• Exercise inputs:
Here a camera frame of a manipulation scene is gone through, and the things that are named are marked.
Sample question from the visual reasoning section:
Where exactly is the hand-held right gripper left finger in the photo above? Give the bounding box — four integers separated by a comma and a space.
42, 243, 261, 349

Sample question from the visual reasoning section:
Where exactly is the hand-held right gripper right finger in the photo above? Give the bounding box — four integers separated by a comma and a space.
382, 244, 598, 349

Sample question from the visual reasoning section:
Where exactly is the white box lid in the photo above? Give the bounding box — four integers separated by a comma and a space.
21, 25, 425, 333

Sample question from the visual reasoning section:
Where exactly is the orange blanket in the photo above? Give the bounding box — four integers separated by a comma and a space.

• What you have to do: From the first line to the last, reproduce the data above exactly.

• Answer space:
Here a camera frame of a manipulation scene is gone through, and the things that are named are marked.
Sample question from the visual reasoning section:
Where exactly is the hand-held right gripper left finger in the photo above? Give the bounding box — four integers separated by a comma and a space.
42, 243, 261, 349

Sample question from the visual reasoning section:
Where exactly is the hand-held right gripper right finger in the photo above? Give the bounding box — four integers separated by a comma and a space.
382, 244, 598, 349

Sample question from the visual reasoning section:
Where exactly is the white box lid in the photo above? Give the bounding box — four integers separated by a comma and a space.
21, 25, 425, 333

Sample question from the visual reasoning section:
Where exactly is the orange blanket in the photo above? Give the bounding box — four integers separated by a comma and a space.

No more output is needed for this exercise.